__Work task__: Give back an exact copy of the lines in the records below, from the line that has "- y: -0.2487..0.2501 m" through the line that has "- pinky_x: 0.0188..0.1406", and nothing besides.

__The data__:
◆ ◆ ◆

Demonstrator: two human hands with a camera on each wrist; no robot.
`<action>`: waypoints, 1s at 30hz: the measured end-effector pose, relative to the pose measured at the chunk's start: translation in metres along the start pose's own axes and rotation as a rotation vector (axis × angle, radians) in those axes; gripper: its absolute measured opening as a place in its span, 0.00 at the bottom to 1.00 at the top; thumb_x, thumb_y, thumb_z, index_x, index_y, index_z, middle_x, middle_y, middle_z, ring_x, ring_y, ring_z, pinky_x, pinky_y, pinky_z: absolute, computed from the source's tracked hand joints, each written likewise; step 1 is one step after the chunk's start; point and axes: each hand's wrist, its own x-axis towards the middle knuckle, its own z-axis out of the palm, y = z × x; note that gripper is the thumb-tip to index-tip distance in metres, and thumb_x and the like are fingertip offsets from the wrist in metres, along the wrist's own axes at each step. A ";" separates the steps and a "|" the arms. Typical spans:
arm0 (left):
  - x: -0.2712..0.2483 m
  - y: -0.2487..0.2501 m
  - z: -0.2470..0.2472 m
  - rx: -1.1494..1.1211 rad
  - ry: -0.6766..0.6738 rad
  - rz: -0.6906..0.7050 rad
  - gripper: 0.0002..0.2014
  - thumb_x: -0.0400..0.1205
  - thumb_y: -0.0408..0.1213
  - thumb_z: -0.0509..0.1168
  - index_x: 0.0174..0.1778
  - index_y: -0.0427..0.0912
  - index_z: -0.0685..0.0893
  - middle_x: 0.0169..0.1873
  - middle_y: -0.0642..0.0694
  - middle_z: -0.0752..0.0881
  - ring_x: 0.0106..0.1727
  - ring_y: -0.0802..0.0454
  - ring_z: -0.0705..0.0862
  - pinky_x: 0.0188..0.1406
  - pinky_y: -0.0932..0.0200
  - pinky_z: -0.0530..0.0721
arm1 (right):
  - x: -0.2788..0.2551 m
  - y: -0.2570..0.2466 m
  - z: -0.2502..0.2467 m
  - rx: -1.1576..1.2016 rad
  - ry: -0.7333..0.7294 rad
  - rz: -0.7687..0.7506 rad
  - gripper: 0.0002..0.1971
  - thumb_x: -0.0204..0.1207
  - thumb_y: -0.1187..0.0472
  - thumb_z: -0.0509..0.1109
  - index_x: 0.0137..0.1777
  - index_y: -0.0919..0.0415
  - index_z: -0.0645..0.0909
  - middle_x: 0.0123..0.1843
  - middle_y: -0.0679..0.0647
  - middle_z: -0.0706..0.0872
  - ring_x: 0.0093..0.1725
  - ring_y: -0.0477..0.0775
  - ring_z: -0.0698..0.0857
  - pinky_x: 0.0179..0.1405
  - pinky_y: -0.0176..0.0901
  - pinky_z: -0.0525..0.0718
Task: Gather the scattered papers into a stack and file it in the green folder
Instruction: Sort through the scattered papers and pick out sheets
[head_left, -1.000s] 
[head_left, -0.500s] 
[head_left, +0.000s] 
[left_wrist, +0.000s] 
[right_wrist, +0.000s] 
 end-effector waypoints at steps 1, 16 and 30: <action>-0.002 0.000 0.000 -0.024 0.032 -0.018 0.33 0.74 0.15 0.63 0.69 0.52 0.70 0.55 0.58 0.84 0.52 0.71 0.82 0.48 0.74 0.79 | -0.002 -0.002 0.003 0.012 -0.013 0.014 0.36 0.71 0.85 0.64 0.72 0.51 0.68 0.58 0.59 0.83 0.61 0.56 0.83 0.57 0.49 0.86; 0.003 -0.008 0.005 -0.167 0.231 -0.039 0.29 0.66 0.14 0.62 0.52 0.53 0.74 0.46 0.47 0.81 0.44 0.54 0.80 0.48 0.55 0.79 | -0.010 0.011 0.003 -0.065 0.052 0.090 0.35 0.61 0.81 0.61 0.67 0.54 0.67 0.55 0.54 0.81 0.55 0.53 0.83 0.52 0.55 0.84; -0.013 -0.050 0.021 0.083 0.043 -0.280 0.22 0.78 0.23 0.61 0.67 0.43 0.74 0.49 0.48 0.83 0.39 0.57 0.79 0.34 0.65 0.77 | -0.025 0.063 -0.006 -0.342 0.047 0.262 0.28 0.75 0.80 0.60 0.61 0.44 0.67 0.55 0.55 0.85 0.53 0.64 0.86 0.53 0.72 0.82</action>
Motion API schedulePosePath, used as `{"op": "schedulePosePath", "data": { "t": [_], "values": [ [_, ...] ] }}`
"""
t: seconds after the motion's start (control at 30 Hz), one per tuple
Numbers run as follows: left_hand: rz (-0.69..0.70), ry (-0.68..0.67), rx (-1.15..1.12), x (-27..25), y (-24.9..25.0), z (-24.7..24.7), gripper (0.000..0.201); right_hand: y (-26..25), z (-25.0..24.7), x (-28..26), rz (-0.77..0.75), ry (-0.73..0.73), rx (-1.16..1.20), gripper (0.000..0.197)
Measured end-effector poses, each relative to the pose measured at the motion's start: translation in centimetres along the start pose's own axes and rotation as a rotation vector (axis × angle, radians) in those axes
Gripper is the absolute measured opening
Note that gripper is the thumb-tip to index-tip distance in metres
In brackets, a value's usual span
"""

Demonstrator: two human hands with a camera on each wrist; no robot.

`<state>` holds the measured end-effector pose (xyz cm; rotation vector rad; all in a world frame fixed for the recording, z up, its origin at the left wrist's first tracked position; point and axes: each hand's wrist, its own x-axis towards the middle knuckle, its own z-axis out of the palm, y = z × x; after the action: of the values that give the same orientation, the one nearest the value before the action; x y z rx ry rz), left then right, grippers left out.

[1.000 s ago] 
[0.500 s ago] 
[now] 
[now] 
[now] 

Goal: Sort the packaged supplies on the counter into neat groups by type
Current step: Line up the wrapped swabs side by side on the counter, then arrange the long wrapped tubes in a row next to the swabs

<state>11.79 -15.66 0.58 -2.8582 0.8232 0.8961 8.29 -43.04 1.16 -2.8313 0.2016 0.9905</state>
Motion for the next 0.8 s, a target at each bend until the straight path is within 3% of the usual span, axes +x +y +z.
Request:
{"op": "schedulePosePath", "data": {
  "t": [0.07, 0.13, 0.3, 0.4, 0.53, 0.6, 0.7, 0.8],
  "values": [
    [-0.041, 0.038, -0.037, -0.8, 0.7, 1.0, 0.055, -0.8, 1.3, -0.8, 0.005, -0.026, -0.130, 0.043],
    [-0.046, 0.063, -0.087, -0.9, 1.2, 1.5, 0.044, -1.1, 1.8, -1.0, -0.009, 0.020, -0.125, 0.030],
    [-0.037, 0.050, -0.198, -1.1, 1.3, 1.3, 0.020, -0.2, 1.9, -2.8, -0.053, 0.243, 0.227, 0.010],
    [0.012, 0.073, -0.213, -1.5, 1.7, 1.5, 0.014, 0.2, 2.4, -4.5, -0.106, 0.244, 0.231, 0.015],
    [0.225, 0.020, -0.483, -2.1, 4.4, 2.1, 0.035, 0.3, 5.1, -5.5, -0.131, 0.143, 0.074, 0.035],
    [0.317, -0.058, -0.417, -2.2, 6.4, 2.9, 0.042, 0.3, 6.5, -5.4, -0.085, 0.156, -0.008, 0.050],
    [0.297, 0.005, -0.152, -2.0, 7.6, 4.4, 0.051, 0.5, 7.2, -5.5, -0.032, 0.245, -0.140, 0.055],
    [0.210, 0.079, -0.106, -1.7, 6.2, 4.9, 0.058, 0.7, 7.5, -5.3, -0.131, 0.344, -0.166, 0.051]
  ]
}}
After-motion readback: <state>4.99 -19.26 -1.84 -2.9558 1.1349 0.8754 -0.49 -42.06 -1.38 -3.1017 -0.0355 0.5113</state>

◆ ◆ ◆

__Task answer__:
  - y: -0.2487..0.2501 m
  - z: -0.2470..0.2472 m
  - rx: -1.1494..1.1211 rad
  - ry: -0.6766..0.6738 rad
  - rz: -0.6906..0.7050 rad
  - gripper: 0.0002..0.2014
  - thumb_x: -0.0400..0.1205
  - thumb_y: -0.0408..0.1213
  - thumb_z: -0.0509..0.1168
  - index_x: 0.0174..0.1778
  - index_y: -0.0427..0.0912
  - index_z: -0.0685..0.0893
  - middle_x: 0.0169..0.1873
  - middle_y: -0.0642..0.0694
  - middle_z: -0.0752..0.0881
  - ring_x: 0.0106..0.1727
  - ring_y: -0.0802..0.0454
  - ring_z: -0.0705..0.0862
  - pinky_x: 0.0188..0.1406

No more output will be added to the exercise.